_Exercise goal_.
A verbatim transcript of the data below is required, images omitted.
(Beginning of Raw data)
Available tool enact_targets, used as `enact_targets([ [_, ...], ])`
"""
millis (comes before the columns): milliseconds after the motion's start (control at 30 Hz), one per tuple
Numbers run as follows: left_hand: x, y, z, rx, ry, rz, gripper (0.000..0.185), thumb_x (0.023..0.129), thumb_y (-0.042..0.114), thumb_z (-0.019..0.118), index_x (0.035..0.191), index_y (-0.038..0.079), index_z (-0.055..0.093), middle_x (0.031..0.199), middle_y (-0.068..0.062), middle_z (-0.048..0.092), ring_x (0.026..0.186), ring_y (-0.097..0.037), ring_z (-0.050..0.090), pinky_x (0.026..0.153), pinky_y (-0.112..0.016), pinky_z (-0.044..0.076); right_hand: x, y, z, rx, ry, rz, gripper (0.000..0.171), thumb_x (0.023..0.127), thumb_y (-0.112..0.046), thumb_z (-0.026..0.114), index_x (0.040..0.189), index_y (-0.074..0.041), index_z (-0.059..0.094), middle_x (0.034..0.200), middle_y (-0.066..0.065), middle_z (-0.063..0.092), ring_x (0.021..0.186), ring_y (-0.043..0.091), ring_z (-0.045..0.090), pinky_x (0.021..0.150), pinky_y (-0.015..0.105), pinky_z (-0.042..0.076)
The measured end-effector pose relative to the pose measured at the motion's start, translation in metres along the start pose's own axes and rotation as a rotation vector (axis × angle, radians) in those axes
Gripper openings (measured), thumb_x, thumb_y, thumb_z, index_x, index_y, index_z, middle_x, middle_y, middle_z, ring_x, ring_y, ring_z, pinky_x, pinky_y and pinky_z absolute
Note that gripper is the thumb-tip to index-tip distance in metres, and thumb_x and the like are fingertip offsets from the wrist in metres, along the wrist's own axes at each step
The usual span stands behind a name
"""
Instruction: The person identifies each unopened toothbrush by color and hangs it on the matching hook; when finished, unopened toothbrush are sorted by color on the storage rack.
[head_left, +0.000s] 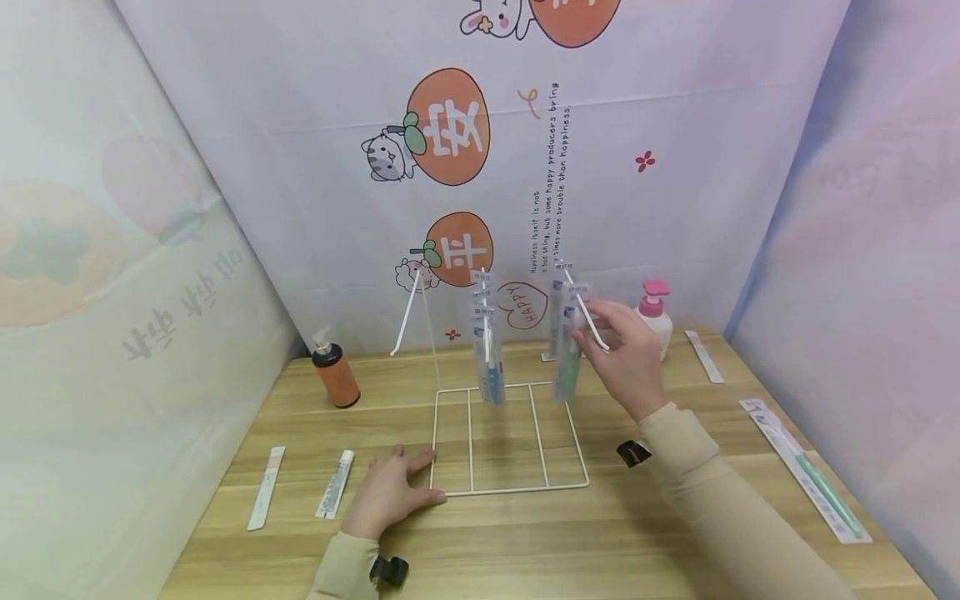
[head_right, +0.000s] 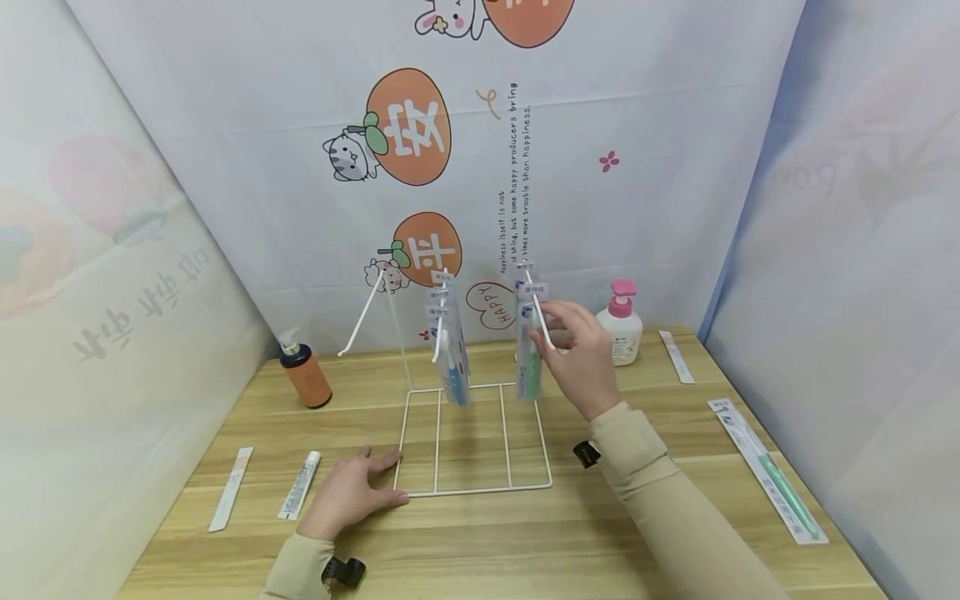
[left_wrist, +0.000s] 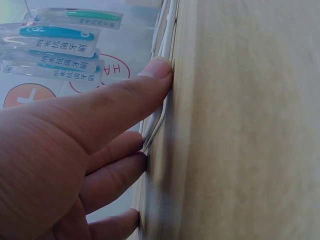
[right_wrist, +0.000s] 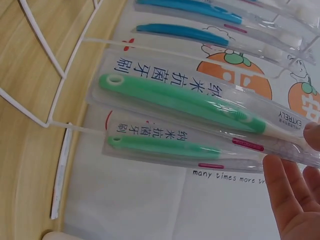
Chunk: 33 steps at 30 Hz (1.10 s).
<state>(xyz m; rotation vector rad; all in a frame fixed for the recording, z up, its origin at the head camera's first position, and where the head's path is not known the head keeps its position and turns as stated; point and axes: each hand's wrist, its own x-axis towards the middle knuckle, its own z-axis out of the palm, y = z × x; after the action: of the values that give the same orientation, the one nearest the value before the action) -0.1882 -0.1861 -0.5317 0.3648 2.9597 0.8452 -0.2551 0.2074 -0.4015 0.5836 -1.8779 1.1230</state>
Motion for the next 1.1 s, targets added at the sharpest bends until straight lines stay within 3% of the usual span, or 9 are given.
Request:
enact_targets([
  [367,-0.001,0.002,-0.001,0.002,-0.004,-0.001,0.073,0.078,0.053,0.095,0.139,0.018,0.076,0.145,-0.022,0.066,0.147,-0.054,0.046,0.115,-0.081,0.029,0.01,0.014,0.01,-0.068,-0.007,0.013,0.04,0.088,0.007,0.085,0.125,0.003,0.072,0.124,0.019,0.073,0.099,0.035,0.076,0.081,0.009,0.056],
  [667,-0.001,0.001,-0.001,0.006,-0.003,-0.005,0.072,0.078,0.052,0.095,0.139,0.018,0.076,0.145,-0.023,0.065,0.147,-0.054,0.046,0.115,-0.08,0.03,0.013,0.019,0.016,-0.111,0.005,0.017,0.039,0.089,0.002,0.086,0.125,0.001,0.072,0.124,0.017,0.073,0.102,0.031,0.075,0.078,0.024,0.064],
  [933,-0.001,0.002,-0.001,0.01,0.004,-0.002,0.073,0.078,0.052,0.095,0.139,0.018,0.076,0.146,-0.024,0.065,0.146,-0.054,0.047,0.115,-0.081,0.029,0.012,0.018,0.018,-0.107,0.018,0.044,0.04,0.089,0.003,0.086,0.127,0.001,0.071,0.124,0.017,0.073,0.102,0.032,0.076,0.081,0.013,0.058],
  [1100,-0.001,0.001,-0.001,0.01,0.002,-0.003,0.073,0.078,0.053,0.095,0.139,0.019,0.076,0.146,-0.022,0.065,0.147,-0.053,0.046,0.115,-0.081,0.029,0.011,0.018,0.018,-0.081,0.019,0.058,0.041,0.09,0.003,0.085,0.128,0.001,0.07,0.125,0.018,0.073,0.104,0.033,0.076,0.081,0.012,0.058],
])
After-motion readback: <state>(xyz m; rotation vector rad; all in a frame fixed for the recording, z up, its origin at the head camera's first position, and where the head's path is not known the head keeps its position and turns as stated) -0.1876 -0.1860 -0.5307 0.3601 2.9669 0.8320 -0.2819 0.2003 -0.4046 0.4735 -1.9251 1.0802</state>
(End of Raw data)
_Your response_.
Available tool enact_targets, used as `enact_targets([ [_, ...], ])`
"""
millis (comes before the columns): milliseconds after the motion's start (control at 30 Hz), one per tuple
Numbers run as follows: left_hand: x, y, z, rx, ry, rz, gripper (0.000..0.185), thumb_x (0.023..0.129), thumb_y (-0.042..0.114), thumb_z (-0.019..0.118), index_x (0.035..0.191), index_y (-0.038..0.079), index_z (-0.055..0.093), middle_x (0.031..0.199), middle_y (-0.068..0.062), middle_z (-0.048..0.092), ring_x (0.026..0.186), ring_y (-0.097..0.037), ring_z (-0.050..0.090), pinky_x (0.026..0.153), pinky_y (-0.112..0.016), pinky_z (-0.044..0.076); right_hand: x, y, z, rx, ry, rz, gripper (0.000..0.171), thumb_x (0.023..0.127), thumb_y (-0.112..0.046), thumb_z (-0.026..0.114), index_x (0.040..0.189), index_y (-0.074..0.041), index_z (-0.059..0.094), middle_x (0.034..0.200), middle_y (-0.066..0.065), middle_z (-0.063..0.092), ring_x (0.021..0.186), ring_y (-0.043..0.091), ring_z (-0.045..0.090), pinky_x (0.021..0.150), pinky_y (-0.015..0.105), pinky_z (-0.042..0.076)
The measured end-effector pose relative to the pose measured at the motion's start, translation in metres along the start pose's own axes and rotation as a rotation vector (axis × angle, radians) in those axes
Gripper openings (measured), thumb_x, thumb_y, thumb_z, index_x, index_y, index_z, middle_x, middle_y, middle_z, ring_x, ring_y, ring_z, pinky_x, pinky_y and pinky_z absolute
Note that gripper is the thumb-tip to index-tip distance in metres, and thumb_x and the like are fingertip offsets from the wrist in metres, along the wrist's own axes at each step
The usual span stands behind a name
"""
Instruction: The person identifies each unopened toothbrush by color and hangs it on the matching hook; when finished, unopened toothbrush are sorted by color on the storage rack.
[head_left, +0.000s] 
[head_right, +0.000s] 
[left_wrist, +0.000s] 
[right_wrist, +0.000s] 
Chunk: 33 steps at 30 Hz (1.10 s).
<state>(xyz m; rotation vector rad; all in a frame fixed for the recording, z up, its origin at the head camera's first position, and where the head's path is not known the head keeps its position and turns as stated; point and axes: each hand's wrist, its own x-axis towards the middle knuckle, its own z-axis out of the palm, y = z × x; after the action: of the values that give the same orientation, the one nearest the value before the action) -0.1882 -0.1861 -0.5317 0.3648 2.9597 0.8452 -0.2551 0.2074 -0.4015 0.5836 -1.8779 1.1230</state>
Motion for the next 1.1 s, targets added at the sharpest bends until straight lines stay within 3% of the usual span, or 9 are given.
Request:
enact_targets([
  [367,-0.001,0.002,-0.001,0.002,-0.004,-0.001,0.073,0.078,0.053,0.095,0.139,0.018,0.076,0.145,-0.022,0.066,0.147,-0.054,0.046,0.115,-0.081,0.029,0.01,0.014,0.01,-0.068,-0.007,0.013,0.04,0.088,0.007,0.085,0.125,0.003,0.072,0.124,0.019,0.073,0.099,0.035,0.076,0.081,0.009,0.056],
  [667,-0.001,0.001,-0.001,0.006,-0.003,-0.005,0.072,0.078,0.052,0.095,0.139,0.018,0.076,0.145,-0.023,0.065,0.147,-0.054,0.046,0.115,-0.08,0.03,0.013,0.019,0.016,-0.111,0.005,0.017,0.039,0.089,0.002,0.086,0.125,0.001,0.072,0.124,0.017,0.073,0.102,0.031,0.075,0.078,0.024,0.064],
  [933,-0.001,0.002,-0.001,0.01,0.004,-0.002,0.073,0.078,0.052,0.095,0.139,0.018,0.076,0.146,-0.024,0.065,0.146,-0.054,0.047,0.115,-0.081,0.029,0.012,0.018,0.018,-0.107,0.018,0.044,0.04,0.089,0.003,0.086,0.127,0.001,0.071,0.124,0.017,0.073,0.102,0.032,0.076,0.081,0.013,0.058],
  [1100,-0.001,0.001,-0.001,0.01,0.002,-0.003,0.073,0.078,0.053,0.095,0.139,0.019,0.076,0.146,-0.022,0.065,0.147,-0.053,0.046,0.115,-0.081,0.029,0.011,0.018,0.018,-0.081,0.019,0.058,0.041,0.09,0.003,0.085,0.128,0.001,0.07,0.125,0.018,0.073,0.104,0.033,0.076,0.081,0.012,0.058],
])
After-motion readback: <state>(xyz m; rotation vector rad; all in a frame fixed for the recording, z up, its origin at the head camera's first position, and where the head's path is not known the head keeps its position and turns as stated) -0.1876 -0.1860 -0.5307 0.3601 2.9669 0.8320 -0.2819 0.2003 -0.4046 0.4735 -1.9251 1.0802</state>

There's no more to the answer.